It comes down to "If I really have to explain this to you like you're stupid then there's no point." Because either you are stupid, or you're a bully. Pick one.


----------



## jdoe (Apr 22, 2014)

JustARandomGal said:


> Apart from this one little part of our relationship things are good.


Is it? Why does your H desire you less now? What's different from the early years of your marriage, in the way he feels about you? I'm not saying that you've necessarily done something wrong, or that what you're experiencing is unusual. Just saying that if his desire for you has essentially died, maybe it's just not just an isolated issue in your relationship; that there is some larger issue.


----------



## WallaceBea (Apr 7, 2014)

sparkyjim said:


> Anyways, yours is one of the voices that I draw inspiration from - a young woman in a good relationship who has questions and is actively concerned about keeping her marriage successful.


Thank you. It is reassuring to know that I have found a safe place where I am able to ask questions and obtain honest answers from people who are (for the most part) non judgmental.


----------



## firebelly1 (Jul 9, 2013)

Carolyn Hax answers a letter from a woman who has a higher sex drive than her husband: 
Carolyn Hax: Coping with a husband’s seemingly diminished interest in sex - The Washington Post


----------



## ladybird (Jun 16, 2010)

Not all men need sex! Hence the reason why there are woman in sexless marriages also. Same goes for woman, not all woman hate sex!


----------



## jdoe (Apr 22, 2014)

ladybird said:


> Not all woman hate sex!


Hallelujah!


----------



## WallaceBea (Apr 7, 2014)

Runs like Dog said:


> It comes down to "If I really have to explain this to you like you're stupid then there's no point." Because either you are stupid, or you're a bully. Pick one.


I'm sorry, WHO are you calling a bully?


----------



## CanadianGuy (Jun 17, 2012)

Runs like Dog? 

His bark is worse than his bite. 

And the rash from the collar his wife put on him decades ago is acting up.


----------



## EleGirl (Dec 3, 2011)

My first marriage it started out with great sex. Then over the years he started to add rules.. like no noise during sex, then no touching him, then don't move.. and so on... then he announced that our sex life was over. So it turned into 7 years of sexless marriage. There is a story about our son and legal issues as to why I did not leave earlier.

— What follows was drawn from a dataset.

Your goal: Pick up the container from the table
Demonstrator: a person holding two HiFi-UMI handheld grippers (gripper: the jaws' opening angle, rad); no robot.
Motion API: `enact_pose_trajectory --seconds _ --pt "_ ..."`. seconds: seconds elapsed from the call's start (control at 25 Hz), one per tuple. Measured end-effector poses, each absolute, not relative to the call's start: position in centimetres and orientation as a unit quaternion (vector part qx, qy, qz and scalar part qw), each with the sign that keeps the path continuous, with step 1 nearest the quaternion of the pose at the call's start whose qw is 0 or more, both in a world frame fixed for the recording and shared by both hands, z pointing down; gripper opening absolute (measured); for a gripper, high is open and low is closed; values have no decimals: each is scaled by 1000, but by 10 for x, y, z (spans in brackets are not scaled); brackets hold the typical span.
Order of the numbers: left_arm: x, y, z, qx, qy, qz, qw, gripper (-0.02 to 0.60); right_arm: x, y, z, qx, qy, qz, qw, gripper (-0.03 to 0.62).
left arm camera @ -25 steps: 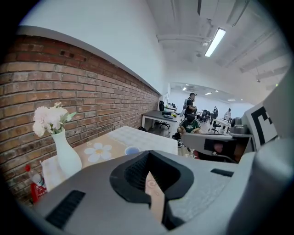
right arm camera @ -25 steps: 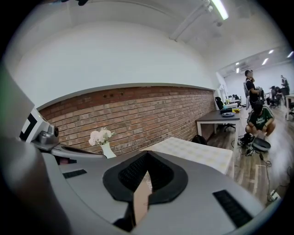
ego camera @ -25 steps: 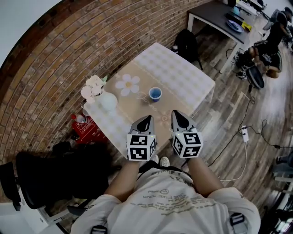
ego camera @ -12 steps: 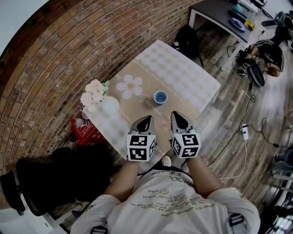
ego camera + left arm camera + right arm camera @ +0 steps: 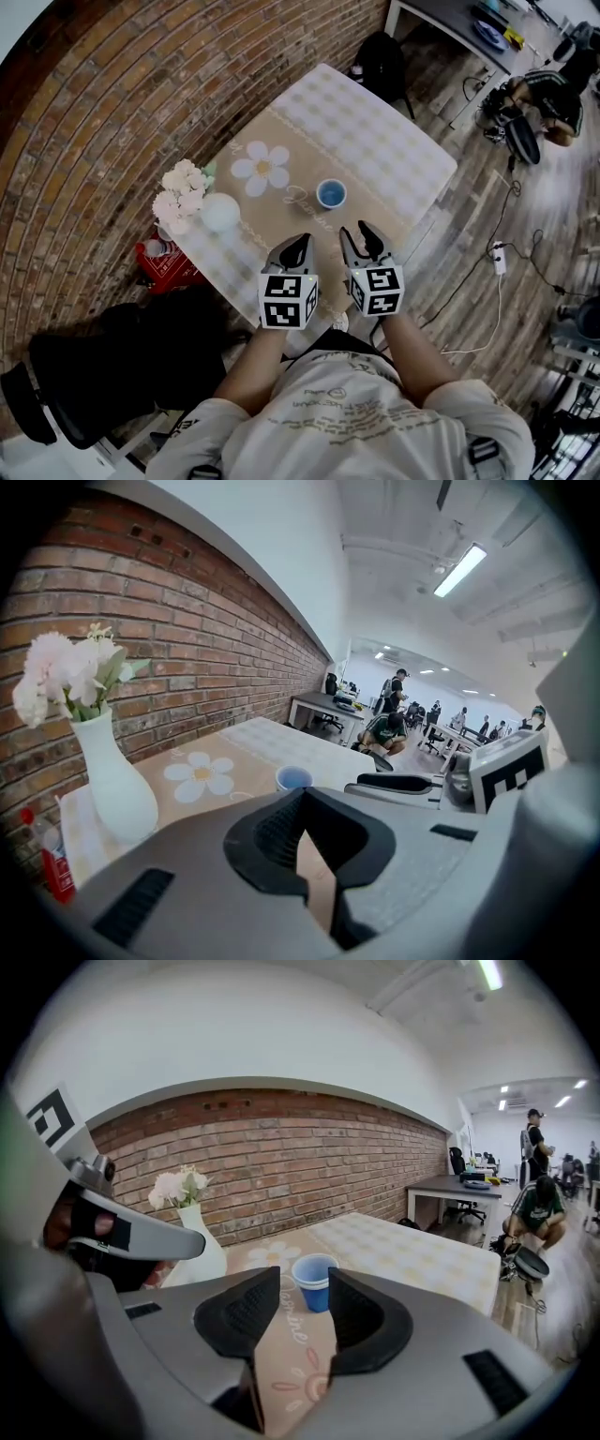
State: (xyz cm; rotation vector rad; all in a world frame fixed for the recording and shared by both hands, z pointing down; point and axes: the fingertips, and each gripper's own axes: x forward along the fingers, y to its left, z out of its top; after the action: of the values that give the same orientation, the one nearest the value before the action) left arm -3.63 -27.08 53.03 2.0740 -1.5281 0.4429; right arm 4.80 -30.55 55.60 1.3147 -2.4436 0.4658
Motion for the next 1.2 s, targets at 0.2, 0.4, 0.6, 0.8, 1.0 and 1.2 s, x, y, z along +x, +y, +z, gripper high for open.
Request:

After that I married again. Things were great for about 5 years. Then he had a breakdown. He claimed to be ED, would not see a doctor about it. I know he's not ED.. he just turned to porn and online affairs. We are now divorced.


----------



## EleGirl (Dec 3, 2011)

jdoe said:


> Is it? Why does your H desire you less now? What's different from the early years of your marriage, in the way he feels about you? I'm not saying that you've necessarily done something wrong, or that what you're experiencing is unusual. Just saying that if his desire for you has essentially died, maybe it's just not just an isolated issue in your relationship; that there is some larger issue.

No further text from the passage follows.